I'd just lost my mother to her three-year battle with cervical cancer and recently welcomed my son. It was a bittersweet time in my life. I was looking forward to brighter days because the worst was behind me or at least I thought it was. . .
Then you came along - the mistress - wreaking havoc on my marriage, adulterating my holy union with the man I was meant to spend the rest of my life with. But alas, it would not be so. Trifling home wrecker, you'll reap what you sow, some women just have no respect, are just some of the things my friends said when they found out about you. I'm sure they meant no harm. They were just trying to be supportive of me, because that's what friends are for (singing in my Dionne Warwick voice).
Honestly, they were more interested in you than I was. I breathe a sigh of relief at the opportunity to finally get on with my life. They felt I should have been upset with you, that I should have been angry, pissed, that I should have called you up and given you a piece of my mind. Yes. I had an opportunity that one time I received an email request from you to view photos of my children that you could have easily gotten from my ex-husband. I knew you just wanted me to know that you were there, but I had no quarrel with you. I did not marry you; I did not make any vows with you. In my mind, you were a non-factor. The way I saw it, I could waste my time being upset and laying blame where it did not belong, or I could be a big girl and admit this is exactly what I wanted, embrace it, and fully appreciate my second chance.
In truth, I could not even pretend to feel any feelings of resentment towards you even when I felt I should and that I had every reason to; those feelings just would not come. They were not my truth. Although I feared what awaited me on the other side, I secretly thanked you and would have enjoyed an opportunity to show my gratitude for having rescued me from a situation that I did not have the courage to leave on my own.
Shame on me for staying for the kids.
Shame on me for staying for “stability."
I have no regrets.
You, my mistress in shining armor, were on your way to save me.

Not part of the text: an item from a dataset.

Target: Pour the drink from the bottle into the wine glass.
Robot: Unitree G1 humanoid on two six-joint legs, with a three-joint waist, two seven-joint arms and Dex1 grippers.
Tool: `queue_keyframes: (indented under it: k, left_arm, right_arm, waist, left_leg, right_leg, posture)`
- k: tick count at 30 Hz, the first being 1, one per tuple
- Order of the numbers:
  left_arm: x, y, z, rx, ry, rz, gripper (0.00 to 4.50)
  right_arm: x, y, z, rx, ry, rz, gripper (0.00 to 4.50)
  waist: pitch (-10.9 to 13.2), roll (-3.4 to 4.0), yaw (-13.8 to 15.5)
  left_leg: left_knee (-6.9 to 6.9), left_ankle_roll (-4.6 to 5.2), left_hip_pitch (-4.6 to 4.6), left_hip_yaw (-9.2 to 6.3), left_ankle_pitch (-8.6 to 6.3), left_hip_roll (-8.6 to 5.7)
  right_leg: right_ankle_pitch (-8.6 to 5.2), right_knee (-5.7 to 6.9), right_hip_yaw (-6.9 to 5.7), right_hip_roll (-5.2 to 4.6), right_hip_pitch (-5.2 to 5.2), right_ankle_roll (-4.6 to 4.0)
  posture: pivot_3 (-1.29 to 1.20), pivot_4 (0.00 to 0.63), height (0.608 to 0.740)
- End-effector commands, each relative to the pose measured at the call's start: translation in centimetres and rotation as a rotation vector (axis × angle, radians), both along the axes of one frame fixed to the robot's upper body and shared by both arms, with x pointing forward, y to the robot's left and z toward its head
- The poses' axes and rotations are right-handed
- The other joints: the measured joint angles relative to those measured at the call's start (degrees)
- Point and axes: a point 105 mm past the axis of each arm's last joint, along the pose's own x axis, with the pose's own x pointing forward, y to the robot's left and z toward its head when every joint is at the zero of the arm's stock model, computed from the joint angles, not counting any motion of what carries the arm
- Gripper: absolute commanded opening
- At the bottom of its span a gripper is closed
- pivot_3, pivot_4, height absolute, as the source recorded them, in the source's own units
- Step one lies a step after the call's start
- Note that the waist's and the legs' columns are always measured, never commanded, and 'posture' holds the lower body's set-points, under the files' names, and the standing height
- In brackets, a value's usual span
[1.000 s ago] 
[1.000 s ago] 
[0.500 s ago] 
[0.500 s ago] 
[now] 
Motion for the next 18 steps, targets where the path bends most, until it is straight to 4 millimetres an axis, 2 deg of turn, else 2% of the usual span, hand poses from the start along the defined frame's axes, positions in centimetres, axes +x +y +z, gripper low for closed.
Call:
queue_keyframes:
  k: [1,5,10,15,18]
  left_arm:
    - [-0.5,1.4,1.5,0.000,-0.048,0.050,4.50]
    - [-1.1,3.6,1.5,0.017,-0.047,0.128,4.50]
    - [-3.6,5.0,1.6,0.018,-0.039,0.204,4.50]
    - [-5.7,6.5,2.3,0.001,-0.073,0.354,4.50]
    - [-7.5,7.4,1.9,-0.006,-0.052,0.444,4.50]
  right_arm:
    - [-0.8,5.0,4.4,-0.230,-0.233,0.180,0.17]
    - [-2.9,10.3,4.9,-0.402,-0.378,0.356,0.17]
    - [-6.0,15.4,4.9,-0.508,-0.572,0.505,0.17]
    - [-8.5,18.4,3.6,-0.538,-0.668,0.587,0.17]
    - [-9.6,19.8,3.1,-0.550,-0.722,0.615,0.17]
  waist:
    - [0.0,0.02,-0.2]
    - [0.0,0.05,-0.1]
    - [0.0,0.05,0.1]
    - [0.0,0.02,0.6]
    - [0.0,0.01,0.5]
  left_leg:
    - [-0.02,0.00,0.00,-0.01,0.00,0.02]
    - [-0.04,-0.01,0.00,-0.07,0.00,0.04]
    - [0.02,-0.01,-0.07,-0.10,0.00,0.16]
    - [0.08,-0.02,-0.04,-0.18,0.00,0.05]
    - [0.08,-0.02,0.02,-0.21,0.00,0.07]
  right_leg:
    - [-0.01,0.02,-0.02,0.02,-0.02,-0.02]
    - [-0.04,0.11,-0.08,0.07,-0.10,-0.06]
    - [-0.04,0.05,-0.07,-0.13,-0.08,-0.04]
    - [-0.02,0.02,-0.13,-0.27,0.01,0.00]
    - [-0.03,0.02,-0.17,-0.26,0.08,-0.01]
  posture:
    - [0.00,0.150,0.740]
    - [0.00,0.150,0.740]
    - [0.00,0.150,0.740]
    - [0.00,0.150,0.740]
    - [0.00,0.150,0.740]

Truth is, I knew I was settling for a life that was not the one I had imagined for myself. I had bought into the American standard of someone else's dream. I have no doubt that my stress and lack of happiness was taking a toll on both my marriage and my quality of life. That marriage was destined for an untimely demise. I'm really good at pretending, but how long can the show go on before everything around you starts to fall apart?
Something was eventually going to give but I felt it could not be me because I just thought I had way too much to lose. And maybe I really did have too much to lose, and maybe the Universe heard me screaming for my freedom behind the gates of the cage I had built for myself and sent the perfect somebody to save me from sacrificing myself for what I perceived to be the greater good. I cannot blame you for the destruction of my marriage. One cannot be held responsible for the corruption of something that was already a hot mess in the first place. That is my very own philosophy. The straw that broke the camel's back only denotes a camel that was already under extreme pressure and duress in the first place.

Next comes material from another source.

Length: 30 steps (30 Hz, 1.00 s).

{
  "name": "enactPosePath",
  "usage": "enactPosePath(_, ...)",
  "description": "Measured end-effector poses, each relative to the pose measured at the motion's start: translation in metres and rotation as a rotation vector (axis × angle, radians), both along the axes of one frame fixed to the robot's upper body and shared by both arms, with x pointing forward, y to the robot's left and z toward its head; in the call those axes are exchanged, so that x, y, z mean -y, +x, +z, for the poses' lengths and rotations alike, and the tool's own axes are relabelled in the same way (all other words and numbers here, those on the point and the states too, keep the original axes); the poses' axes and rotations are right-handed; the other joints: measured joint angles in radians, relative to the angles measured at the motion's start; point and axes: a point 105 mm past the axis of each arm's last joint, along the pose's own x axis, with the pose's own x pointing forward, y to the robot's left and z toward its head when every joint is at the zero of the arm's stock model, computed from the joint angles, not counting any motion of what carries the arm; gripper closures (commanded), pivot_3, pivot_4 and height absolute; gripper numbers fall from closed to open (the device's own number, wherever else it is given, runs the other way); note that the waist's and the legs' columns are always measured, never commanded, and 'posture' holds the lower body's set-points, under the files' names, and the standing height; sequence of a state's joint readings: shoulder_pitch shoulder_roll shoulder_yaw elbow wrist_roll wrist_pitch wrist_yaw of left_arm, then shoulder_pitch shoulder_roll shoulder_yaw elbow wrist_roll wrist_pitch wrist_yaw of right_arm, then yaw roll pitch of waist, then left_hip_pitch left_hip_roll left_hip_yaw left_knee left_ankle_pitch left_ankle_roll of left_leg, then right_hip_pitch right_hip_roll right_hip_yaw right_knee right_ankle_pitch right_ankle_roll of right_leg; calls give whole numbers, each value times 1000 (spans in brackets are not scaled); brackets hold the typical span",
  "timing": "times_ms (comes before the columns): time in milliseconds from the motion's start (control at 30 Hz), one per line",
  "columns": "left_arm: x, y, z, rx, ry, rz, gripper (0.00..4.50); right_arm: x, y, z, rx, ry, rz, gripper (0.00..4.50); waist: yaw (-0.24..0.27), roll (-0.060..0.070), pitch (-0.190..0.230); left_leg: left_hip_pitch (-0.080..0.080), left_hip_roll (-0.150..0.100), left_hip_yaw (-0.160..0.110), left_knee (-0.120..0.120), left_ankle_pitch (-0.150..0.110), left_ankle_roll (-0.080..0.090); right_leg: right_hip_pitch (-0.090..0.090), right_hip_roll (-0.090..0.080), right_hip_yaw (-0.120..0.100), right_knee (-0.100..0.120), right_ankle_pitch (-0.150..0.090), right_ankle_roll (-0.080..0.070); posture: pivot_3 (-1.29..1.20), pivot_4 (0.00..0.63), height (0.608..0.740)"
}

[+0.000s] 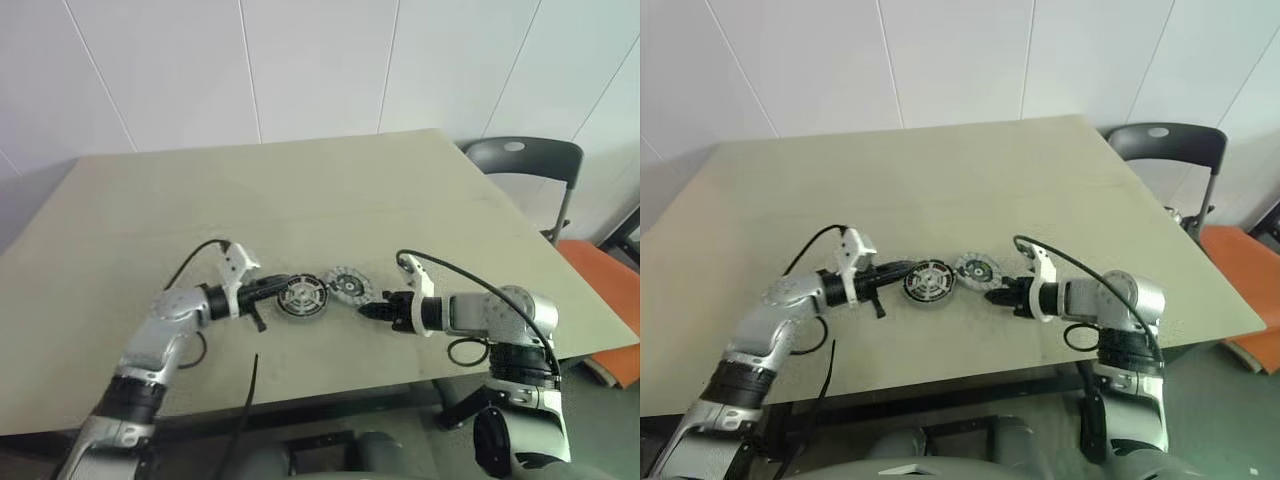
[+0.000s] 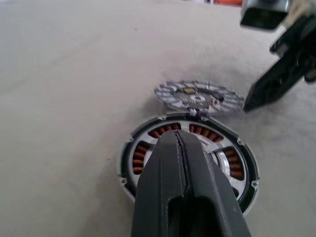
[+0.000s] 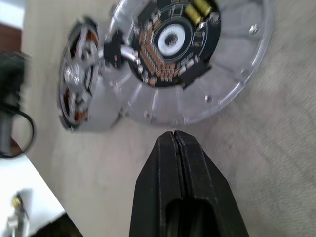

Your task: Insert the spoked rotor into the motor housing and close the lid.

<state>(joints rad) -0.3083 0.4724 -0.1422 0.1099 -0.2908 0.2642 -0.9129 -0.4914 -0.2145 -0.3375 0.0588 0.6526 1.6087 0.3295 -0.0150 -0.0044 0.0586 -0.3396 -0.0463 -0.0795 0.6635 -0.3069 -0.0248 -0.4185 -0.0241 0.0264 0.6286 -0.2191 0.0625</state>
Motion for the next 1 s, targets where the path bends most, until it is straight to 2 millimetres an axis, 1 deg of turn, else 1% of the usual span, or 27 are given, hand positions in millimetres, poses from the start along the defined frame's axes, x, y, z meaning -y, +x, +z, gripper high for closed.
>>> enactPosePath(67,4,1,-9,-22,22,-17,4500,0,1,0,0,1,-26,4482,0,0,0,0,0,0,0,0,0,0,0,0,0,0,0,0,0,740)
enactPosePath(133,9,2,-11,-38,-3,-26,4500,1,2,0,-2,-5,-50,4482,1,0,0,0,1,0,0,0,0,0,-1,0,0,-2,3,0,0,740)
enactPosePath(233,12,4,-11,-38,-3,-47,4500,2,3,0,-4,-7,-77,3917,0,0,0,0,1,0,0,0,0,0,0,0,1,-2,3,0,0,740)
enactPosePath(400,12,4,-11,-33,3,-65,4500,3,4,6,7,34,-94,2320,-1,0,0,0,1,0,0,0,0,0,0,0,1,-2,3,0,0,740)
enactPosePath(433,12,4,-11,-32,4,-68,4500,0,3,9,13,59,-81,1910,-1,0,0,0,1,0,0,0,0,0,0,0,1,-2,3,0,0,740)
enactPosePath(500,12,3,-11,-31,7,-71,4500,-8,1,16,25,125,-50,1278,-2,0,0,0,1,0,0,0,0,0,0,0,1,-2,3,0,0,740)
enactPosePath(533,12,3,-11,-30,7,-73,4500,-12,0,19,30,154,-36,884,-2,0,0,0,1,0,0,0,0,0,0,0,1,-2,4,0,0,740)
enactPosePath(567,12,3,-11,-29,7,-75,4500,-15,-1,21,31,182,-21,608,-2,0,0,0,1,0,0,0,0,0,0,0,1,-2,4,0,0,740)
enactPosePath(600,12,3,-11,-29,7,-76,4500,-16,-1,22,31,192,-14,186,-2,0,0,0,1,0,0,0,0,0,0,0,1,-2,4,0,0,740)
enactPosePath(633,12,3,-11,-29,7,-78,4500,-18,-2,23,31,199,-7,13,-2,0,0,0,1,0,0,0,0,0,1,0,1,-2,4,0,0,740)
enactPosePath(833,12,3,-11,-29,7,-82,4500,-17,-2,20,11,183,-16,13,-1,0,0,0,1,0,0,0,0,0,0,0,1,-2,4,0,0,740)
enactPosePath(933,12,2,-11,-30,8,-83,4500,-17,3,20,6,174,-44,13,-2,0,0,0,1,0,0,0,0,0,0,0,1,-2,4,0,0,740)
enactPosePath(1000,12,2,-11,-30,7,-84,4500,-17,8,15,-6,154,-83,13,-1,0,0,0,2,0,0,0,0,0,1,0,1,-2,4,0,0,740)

When the highs are so high and the lows equally as low, when the relationship is flat lined, where do you go? I had plenty of excuses to stay and none good enough to leave. They all just seemed so selfish. You gave me a really great excuse! You made this less about me and more about my children, because they deserved better and I could no longer cheat them out of better by pretending that that marriage was the best version of better that I could provide for them. Even I know better than that.
That was no one's fault. There is no one to blame. If ever I did not believe in fate, today was not that day. So with this opportunity, I'd like to say thank you. Thank you for saving my life, and for freeing my soul. My appreciation for the role you've played is truly immeasurable. I cannot think of all that I have accomplished and all that I have to accomplish and all that I look forward to accomplishing without thinking of you and the series of unfortunate events that have brought me to this most fortunate point in my life.

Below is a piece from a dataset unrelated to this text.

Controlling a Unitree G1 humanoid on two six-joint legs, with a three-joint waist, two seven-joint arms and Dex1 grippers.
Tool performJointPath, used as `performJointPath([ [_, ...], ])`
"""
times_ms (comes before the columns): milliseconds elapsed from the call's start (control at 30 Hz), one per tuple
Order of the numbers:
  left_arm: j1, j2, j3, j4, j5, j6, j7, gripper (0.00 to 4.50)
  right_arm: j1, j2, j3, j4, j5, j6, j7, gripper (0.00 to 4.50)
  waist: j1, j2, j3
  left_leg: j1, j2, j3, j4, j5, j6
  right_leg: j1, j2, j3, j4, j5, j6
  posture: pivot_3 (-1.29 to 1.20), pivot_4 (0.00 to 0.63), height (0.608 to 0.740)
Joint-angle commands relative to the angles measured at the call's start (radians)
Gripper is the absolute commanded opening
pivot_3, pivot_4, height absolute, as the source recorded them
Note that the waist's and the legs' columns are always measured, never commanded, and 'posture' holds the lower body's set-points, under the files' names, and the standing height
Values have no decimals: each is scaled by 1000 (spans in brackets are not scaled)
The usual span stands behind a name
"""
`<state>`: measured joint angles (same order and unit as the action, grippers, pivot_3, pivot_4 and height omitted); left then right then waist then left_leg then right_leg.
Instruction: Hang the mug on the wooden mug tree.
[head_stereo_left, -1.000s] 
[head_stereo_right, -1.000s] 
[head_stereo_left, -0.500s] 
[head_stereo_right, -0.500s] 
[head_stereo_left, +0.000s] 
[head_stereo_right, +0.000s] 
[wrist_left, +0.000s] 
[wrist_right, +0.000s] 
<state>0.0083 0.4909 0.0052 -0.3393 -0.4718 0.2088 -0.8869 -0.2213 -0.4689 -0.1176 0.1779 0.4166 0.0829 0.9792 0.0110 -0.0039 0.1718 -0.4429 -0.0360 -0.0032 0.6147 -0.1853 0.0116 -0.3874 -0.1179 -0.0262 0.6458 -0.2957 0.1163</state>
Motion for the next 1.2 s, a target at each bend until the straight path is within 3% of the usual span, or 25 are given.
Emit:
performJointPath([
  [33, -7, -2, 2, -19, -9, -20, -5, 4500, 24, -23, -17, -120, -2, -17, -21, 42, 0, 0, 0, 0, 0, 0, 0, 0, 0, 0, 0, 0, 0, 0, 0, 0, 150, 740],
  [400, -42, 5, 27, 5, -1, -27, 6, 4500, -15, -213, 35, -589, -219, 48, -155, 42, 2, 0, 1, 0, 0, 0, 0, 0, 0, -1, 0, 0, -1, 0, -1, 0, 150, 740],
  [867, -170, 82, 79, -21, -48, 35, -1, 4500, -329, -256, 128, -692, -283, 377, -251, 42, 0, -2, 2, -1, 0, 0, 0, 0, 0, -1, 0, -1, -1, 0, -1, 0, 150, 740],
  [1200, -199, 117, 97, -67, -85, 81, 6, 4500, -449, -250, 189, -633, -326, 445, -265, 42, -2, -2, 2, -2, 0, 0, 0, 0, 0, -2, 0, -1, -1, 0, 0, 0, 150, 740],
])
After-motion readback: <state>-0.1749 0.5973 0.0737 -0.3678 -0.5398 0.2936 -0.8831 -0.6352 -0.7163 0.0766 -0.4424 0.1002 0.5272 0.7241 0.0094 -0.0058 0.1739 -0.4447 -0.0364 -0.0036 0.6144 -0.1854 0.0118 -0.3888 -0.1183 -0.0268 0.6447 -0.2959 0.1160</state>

People are often so quick to pass judgement in these situations, and I am not exempt, but you never know what one woman's indiscretions could be saving another woman from. I know there are others who will still say that this does not absolve you of what was done and it is not meant to. All I have to say is God may not forgive you, but you can be certain that I do.
Thank you.
Victoria R. is a sex positive and body positive queer, black writer. Black lives matter; body counts don't. You can find her blogging regularly at prettypinklotusbud.org about feminine sexuality, relationships, and spirituality.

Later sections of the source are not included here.